Furthermore, it ANGERS me that so far I have only found one company, D-Ball, which makes medicines balls that big. This is a 300-pounder from D-Ball:
It's 15 inches, which is a lot bigger than, say, a basketball, but also a lot smaller than some other medicine balls which are much lighter.
(A d-ball, or dead ball, also known as a slam ball, is different from a traditional medicine ball in that it does not bounce, so that you can slam it straight down into the floor or ground or point-blank against a wall without having to worry about it bouncing all over the place and injuring people.)
And more recently it has begun to anger me that there are -- as far as I know -- no medicine balls which are larger than 300lbs. The next-biggest I've found so far are 85-kilogram slam balls from an Australian company called Iron Edge:
85 kilograms equals about 187 pounds.
There are people running around loose out there, purporting to be experts on such things, who say that slam balls only go up to 150 pounds.
The 300-pounders are used, among other uses, to train for strong-man competitions in which one has to pick up a stone or a keg which may weigh as much as 450 lbs, and then either set it down on a shelf around shoulder or eye-height, depending upon the strong man, or carry it for a distance before putting it down on such a shelf. How, I recently asked, are you going to train for that if there are no medicine balls bigger than 300 pounds?
Turns out they have an answer for that: they just train with stones or kegs, with the same objects which are used in the competitions. Here are some people training with the stones:
And I have an answer for THAT: they should use medicine balls in the competitions. The heavier ones may be sand or steel shot or other things on the inside, but they're rubber on the outside, and that's the way to go. No discussion, I'm right, everyone else is wrong. Rubber, AND SPHERICAL, is the way to go. Yes, the Atlas stones are spherical, but there are also kegs used in competitions, and sandbags used for training, which are not.

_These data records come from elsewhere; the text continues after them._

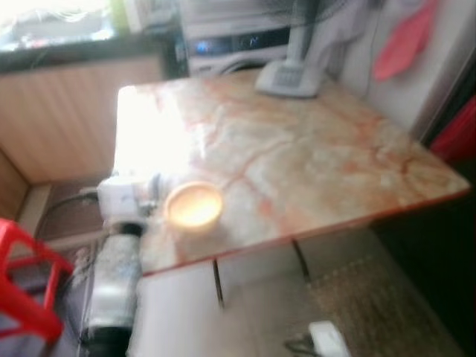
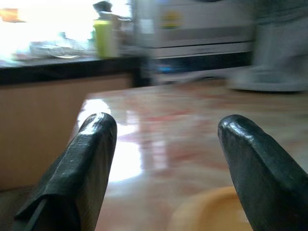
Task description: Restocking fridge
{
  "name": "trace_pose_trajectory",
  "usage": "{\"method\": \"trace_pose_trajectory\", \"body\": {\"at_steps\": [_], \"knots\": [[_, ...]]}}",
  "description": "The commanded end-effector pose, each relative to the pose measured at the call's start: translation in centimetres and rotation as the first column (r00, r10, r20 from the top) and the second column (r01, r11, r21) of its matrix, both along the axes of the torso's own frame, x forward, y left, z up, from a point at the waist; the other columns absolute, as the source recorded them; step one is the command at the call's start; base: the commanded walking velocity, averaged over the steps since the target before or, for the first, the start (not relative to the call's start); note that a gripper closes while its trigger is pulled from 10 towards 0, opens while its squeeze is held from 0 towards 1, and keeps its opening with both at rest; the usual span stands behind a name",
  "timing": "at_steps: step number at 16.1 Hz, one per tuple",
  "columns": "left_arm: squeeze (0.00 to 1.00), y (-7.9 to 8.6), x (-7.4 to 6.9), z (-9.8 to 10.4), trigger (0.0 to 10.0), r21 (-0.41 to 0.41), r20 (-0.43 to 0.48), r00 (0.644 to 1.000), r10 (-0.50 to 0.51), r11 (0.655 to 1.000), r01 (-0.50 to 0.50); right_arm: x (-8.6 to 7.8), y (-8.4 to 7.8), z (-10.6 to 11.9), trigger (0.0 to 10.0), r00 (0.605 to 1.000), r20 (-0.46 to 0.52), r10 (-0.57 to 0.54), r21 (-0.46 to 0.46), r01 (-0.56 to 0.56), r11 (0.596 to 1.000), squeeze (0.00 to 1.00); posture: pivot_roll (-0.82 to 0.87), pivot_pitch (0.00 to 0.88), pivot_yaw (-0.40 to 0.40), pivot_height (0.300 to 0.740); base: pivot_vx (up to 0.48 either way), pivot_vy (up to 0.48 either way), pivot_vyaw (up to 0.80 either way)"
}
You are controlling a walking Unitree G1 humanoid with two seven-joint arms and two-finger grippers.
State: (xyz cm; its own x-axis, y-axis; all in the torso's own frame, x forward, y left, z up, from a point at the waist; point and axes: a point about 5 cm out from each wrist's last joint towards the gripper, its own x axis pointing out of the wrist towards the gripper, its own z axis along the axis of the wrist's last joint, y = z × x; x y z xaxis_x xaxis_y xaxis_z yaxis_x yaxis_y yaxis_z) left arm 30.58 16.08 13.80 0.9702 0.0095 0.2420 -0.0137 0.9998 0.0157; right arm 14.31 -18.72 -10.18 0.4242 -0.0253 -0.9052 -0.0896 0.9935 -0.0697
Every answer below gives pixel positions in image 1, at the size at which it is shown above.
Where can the red hanging cloth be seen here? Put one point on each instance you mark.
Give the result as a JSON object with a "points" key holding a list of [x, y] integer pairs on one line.
{"points": [[405, 41]]}

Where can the red plastic stool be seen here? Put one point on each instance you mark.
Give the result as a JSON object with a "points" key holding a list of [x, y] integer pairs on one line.
{"points": [[26, 290]]}

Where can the grey hanging cloth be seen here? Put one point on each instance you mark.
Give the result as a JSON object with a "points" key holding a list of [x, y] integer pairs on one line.
{"points": [[338, 30]]}

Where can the white washing machine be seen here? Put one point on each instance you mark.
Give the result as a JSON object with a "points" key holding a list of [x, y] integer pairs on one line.
{"points": [[238, 48]]}

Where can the marble top table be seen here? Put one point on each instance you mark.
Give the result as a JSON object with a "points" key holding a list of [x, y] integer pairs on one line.
{"points": [[297, 163]]}

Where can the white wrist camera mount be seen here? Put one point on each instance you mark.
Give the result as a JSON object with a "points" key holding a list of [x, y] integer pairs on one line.
{"points": [[119, 197], [329, 338]]}

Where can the brown patterned floor mat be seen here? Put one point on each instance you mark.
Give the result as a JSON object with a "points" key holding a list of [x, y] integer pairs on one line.
{"points": [[372, 305]]}

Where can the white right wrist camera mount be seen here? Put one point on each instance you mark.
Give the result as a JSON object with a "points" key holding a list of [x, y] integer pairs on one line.
{"points": [[329, 338]]}

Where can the orange lidded round bowl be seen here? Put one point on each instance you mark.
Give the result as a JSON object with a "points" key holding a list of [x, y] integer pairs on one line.
{"points": [[193, 206]]}

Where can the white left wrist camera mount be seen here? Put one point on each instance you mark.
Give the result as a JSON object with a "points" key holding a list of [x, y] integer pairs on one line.
{"points": [[119, 197]]}

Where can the red bag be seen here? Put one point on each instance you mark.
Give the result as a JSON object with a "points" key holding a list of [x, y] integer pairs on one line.
{"points": [[455, 137]]}

Spherical is the way to go because it's most difficult shape to lift and to keep steady. Barbells and dumbbells have handles specifically shaped to fit your hands, to make lifting easier, and to make it easier to keep them steady once they've been lifted. Nautilus-type machines make it even easier, because zero energy is required to stabilize the load: you just go straight up and come straight back down.
Well, what are you there to do: lift the maximum amount of weight off of the ground, or get the maximum effort into your workout? A sphere, a ball, requires the maximum effort to be lifted by a human, and the maximum effort to stabilize it, to keep from dropping it. And in return for that maximum effort, it returns the maximum reward in building strength. Right now, having used medicine balls which weigh much less than 300 pounds, I can feel muscles all over my body which have been woken up and stimulated. (In a good way.) Including some muscles which I can't recall ever having felt before at all.
There are some medicine balls which have indentations in them, sort of looking like the Death Star, and in those indentations are handles. Talk about completely missing the point of what you're making.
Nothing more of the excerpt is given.